The enterprise data architect helps an organization plan the most effective use of information throughout the organization. An organization's data store configuration (see Figure 1) includes multiple types of data stores, as illustrated in the following figure, each with a specific purpose:

Figure 1 Data store types and their typical relationships

• Operational databases, or online transaction processing (OLTP) databases collect first-generation transactional data that is essential to the day-to-day operation of the organization and unique to the organization. An organization might have an operational data store to serve each unit or function within it. Regardless of the organization's size, an organization with a singly focused purpose may have only one operational database.
• For performance, operational stores are tuned for a balance of data retrieval and updates, so indexes and locking are key concerns.
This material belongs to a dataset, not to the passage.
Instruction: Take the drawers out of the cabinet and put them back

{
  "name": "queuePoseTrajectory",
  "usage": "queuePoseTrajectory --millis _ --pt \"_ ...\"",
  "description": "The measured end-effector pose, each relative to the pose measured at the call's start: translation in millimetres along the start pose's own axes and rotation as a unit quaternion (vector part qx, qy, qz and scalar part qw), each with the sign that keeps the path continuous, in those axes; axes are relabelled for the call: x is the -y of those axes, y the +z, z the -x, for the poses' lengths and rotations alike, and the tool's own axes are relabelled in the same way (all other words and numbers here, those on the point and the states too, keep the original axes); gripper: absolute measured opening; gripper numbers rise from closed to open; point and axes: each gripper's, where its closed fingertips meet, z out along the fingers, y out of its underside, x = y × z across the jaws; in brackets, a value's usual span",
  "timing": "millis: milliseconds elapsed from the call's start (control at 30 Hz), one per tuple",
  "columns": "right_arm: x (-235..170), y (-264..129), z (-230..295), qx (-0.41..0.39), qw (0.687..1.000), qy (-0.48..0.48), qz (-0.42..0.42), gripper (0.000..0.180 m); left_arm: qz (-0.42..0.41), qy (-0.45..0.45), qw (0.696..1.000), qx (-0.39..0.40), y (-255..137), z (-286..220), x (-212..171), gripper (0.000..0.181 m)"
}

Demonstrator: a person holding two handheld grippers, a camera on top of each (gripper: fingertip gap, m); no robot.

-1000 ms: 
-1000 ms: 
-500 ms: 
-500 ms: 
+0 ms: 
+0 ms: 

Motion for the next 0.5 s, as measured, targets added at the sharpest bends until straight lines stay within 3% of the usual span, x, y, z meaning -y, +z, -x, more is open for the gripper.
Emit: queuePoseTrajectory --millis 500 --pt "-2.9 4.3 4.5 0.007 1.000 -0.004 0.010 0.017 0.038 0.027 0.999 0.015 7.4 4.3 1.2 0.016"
Because these databases receive first-generation data, they are subject to data update anomalies and benefit from normalization.
• Caching data stores, sometime called reporting databases, are optional read-only copies of all or part of an operational database. An organization might have multiple caching data stores to deliver data throughout the organization. Caching data stores might use SQL Server replication or log shipping to populate the database and are tuned for high-performance data retrieval.
• Reference data stores are primarily read-only and store generic data required by the organization but which seldom changes — similar to the reference section of the library. Examples of reference data might be unit of measure conversion factors or ISO country codes. A reference data store is tuned for high-performance data retrieval.
• Data warehouses collect large amounts of data from multiple data stores across the entire enterprise using an extract-transform-load (ETL) process to convert the data from the various formats and schema into a common format, designed for ease of data retrieval. Data warehouses also serve as the archival location, storing historical data and releasing some of the data load from the operational data stores. The data is also pre-aggregated, making research and reporting easier, thereby improving the accessibility of information and reducing errors.
• Because the primary task of a data warehouse is data retrieval and analysis, the data-integrity concerns presented with an operational data store don't apply. Data warehouses are designed for fast retrieval and are not normalized like master data stores. They are generally designed using a basic star schema or snowflake design. Locks generally aren't an issue, and the indexing is applied without adversely affecting inserts or updates.
• The analysis process usually involves more than just SQL queries and uses data cubes that consolidate gigabytes of data into dynamic pivot tables. Business intelligence (BI) is the combination of the ETL process, the data warehouse data store, and the acts to create and browse cubes.
• A common data warehouse is essential to ensure that the entire organization researches the same data set and achieves the same result for the same query — a critical aspect of the Sarbanes-Oxley Act and other regulatory requirements.
• Data marts are subsets of the data warehouse with pre-aggregated data organized specifically to serve the needs of one organizational group or one data domain.
• Master data store, or master data management (MDM), refers to the data warehouse that combines the data from throughout the organization. The primary purpose of the master data store is to provide a single version of the truth for organizations with a complex set of data stores and multiple data warehouses.
• Data Quality Services (DQS) refers to the SQL Server instance feature that consists of three SQL Server catalogs with data-quality functionality and storage. The purpose of this feature is to enable you to build a knowledge base to support data quality tasks.